**ABOUT THIS EXERCISE:**
From the material below, copy out each line with the word "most" in it.

◇ ◇ ◇ ◇ ◇

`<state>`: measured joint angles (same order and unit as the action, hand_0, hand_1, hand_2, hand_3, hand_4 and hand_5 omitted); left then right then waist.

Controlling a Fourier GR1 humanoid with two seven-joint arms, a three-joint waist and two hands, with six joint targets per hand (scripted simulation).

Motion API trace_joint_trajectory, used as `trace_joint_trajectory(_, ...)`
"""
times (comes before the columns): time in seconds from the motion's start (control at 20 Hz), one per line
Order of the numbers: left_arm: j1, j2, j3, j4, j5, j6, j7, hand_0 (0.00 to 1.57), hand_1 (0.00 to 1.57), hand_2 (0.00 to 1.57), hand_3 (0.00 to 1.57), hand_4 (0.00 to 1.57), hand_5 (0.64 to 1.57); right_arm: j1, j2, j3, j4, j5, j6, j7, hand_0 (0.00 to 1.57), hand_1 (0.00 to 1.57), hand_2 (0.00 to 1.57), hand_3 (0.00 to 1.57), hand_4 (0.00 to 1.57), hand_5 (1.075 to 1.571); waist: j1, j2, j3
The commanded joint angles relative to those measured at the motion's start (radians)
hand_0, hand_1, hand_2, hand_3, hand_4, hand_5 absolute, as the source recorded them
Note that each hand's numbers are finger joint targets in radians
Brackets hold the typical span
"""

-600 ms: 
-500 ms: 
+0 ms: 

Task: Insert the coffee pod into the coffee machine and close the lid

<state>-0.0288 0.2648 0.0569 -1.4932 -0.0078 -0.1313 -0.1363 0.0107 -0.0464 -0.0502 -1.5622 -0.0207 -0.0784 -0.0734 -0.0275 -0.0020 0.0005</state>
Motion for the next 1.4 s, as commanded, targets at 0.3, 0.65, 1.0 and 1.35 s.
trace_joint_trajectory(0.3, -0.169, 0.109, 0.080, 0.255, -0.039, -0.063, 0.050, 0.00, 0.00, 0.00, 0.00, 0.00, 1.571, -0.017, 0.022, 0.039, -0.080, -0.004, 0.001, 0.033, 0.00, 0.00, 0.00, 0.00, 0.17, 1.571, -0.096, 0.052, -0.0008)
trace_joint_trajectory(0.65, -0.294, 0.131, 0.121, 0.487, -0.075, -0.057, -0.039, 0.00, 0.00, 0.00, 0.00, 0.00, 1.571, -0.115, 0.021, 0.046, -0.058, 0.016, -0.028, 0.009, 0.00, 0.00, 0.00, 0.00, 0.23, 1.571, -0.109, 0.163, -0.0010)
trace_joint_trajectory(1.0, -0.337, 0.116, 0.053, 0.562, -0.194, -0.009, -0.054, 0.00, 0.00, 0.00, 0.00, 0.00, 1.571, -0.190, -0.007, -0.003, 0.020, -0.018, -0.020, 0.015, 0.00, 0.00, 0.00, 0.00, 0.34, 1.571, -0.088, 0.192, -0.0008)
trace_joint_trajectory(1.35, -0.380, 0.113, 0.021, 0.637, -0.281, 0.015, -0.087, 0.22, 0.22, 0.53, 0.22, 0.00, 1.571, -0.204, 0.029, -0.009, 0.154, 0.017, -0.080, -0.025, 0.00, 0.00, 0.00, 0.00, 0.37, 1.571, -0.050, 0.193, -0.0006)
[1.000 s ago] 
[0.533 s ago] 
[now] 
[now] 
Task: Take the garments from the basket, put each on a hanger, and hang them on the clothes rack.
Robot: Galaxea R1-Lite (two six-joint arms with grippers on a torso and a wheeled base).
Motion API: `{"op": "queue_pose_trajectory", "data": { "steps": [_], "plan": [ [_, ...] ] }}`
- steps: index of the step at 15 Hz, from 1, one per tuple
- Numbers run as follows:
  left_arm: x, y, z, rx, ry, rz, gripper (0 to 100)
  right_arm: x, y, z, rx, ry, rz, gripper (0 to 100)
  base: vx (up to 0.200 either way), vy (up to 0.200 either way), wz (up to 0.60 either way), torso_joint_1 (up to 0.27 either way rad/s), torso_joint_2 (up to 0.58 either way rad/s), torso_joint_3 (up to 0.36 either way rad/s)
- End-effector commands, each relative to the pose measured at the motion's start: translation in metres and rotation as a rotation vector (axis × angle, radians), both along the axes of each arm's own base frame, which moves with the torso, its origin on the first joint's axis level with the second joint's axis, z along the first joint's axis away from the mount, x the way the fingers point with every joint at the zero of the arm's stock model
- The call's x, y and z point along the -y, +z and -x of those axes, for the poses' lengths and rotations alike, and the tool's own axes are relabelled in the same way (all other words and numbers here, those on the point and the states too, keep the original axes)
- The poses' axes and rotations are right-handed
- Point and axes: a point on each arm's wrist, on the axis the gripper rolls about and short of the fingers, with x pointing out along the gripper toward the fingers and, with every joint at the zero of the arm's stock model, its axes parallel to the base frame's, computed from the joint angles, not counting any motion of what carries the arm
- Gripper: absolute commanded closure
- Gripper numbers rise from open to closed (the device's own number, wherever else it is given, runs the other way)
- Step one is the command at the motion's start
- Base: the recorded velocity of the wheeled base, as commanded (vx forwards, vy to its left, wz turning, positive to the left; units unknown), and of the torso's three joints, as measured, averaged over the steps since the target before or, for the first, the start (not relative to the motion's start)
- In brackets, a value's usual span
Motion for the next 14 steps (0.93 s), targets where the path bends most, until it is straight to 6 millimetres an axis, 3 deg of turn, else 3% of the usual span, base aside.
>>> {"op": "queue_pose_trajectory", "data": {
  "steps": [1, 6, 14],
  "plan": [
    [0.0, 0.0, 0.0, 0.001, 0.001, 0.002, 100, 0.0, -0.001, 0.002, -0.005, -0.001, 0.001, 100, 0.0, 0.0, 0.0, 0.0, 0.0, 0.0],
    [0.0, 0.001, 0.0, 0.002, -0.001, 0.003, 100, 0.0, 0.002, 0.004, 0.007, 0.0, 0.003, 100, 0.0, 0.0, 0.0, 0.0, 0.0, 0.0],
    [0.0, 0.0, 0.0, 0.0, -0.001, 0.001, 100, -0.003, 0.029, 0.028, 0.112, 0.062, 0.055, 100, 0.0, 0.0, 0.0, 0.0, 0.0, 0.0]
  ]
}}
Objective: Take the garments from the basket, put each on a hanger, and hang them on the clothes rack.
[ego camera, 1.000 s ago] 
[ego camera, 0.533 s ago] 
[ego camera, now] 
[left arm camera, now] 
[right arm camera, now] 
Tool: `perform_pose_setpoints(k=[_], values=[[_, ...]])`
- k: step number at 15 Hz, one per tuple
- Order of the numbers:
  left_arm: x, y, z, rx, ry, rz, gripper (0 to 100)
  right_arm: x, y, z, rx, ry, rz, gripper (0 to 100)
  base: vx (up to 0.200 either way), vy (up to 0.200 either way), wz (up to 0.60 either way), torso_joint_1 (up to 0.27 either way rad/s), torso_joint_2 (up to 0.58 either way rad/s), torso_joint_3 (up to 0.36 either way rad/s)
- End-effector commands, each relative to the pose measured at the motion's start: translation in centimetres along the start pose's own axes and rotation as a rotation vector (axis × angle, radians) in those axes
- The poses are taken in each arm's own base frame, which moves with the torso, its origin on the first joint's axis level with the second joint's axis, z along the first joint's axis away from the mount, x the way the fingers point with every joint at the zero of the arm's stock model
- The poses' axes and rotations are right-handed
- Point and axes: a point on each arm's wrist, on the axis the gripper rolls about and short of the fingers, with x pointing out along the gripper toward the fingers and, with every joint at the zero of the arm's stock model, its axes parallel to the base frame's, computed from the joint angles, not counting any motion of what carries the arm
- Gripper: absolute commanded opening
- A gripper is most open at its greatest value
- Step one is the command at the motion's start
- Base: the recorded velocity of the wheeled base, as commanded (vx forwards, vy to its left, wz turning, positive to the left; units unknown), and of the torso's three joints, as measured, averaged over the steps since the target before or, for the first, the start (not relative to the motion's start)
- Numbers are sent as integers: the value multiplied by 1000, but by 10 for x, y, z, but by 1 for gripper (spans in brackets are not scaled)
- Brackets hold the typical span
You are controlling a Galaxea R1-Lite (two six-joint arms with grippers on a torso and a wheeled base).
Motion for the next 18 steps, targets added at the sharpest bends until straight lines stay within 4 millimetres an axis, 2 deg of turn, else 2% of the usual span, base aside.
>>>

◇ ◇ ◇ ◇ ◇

**EXERCISE ANSWER:**
Motion for the next 14 steps (0.93 s), targets where the path bends most, until it is straight to 6 millimetres an axis, 3 deg of turn, else 3% of the usual span, base aside.
- A gripper is most open at its greatest value

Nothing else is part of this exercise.